Hi,
I've started adding a Configuration object to our domain model. Briefly,
here's how it looks now. This is still a work in progress:
When you call addConfiguration(), you get back a Configuration object
which you can mutate:
dependencies {
def config = addConfiguration('some-config')
config.private = true
config.transitive = false
config.extendsConfiguration 'compile'
}
You can also supply a configure closure to addConfiguration():
dependencies {
addConfiguration('some-config') {
private = true
extendsConfiguration 'compile'
}
}
Configurations are available as properties of DependencyManager:
dependencies {
addConfiguration('compile')
compile.extendsConfiguration 'api'
}
The analogue here is with tasks: whatever you can do to add and modify
tasks in a project, you can do to add and modify configurations in a
dependency manager (or will be able to, it's not all there yet).
There are also methods on Configuration to resolve the configuration,
and to get the configuration as a path.
There's nothing yet to add dependencies and artifacts to a Configuration.
So, some questions:
1. Should we keep the DependencyManager.addConfiguration() method which
takes an ivy configuration? It has a couple of properties which aren't
available on Configuration yet, but these can easily be added.
2. Should we keep the various DependencyManager.resolve() and antpath()
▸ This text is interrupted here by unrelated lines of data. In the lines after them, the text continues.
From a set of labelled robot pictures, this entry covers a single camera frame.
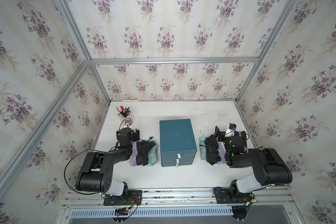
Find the teal drawer cabinet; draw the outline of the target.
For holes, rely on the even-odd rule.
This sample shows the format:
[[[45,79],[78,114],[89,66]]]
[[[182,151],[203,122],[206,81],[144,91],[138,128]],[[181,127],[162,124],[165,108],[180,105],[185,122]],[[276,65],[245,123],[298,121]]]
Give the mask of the teal drawer cabinet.
[[[163,167],[193,163],[197,144],[190,119],[160,121],[160,153]]]

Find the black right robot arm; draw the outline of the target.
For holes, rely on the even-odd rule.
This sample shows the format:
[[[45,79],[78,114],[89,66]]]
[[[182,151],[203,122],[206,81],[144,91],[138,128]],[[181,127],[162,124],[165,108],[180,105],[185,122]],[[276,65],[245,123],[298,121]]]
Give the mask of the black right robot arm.
[[[231,169],[251,167],[253,172],[241,179],[233,180],[229,188],[216,187],[213,194],[217,203],[247,203],[254,199],[253,192],[270,185],[290,184],[293,176],[286,163],[273,148],[247,148],[249,135],[237,131],[230,124],[229,132],[215,127],[217,142],[225,147],[225,162]]]

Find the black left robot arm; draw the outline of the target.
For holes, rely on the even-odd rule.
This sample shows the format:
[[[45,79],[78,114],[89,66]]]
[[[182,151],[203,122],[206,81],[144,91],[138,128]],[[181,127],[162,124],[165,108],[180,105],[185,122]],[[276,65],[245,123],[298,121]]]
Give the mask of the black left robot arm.
[[[140,131],[128,127],[116,132],[117,143],[108,151],[87,149],[85,160],[77,175],[75,187],[68,183],[66,170],[63,177],[68,187],[81,195],[102,194],[113,197],[128,197],[125,182],[113,178],[114,165],[127,161],[133,153],[133,143],[140,139]]]

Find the black umbrella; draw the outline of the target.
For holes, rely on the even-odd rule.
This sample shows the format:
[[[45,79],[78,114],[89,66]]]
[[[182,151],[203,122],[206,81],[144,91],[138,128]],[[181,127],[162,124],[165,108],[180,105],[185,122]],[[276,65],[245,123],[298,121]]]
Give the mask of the black umbrella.
[[[138,155],[136,158],[138,166],[147,166],[148,164],[148,152],[154,146],[153,142],[140,141],[137,142]]]
[[[221,161],[219,156],[219,144],[214,135],[210,135],[205,139],[206,160],[210,165],[214,165]]]

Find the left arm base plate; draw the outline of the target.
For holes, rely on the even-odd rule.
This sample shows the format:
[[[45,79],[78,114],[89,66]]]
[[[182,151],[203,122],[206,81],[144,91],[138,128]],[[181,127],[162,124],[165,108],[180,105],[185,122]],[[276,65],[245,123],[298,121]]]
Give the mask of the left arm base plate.
[[[104,197],[104,206],[134,206],[141,205],[142,202],[142,190],[128,190],[124,192],[122,196],[110,196]]]

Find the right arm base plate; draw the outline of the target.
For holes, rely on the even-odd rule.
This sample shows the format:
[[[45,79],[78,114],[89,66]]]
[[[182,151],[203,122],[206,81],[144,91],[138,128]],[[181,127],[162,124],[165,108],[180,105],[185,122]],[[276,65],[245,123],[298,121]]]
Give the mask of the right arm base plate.
[[[240,193],[237,189],[231,187],[229,189],[215,187],[213,195],[218,204],[247,204],[250,205],[255,201],[253,193]]]
methods, now you can do this directly on a Configuration? I think it
reads better to call resolve via the Configuration object:
dependencies.compile.resolve()
vs
dependencies.resolve('compile')
3. I've added the configuration add and lookup methods to
DependencyManager, pretty much because this feels like the default place
to put dependency stuff. What's the difference between DependencyManager
and DependencyContainer? Does some of this belong on DependencyContainer?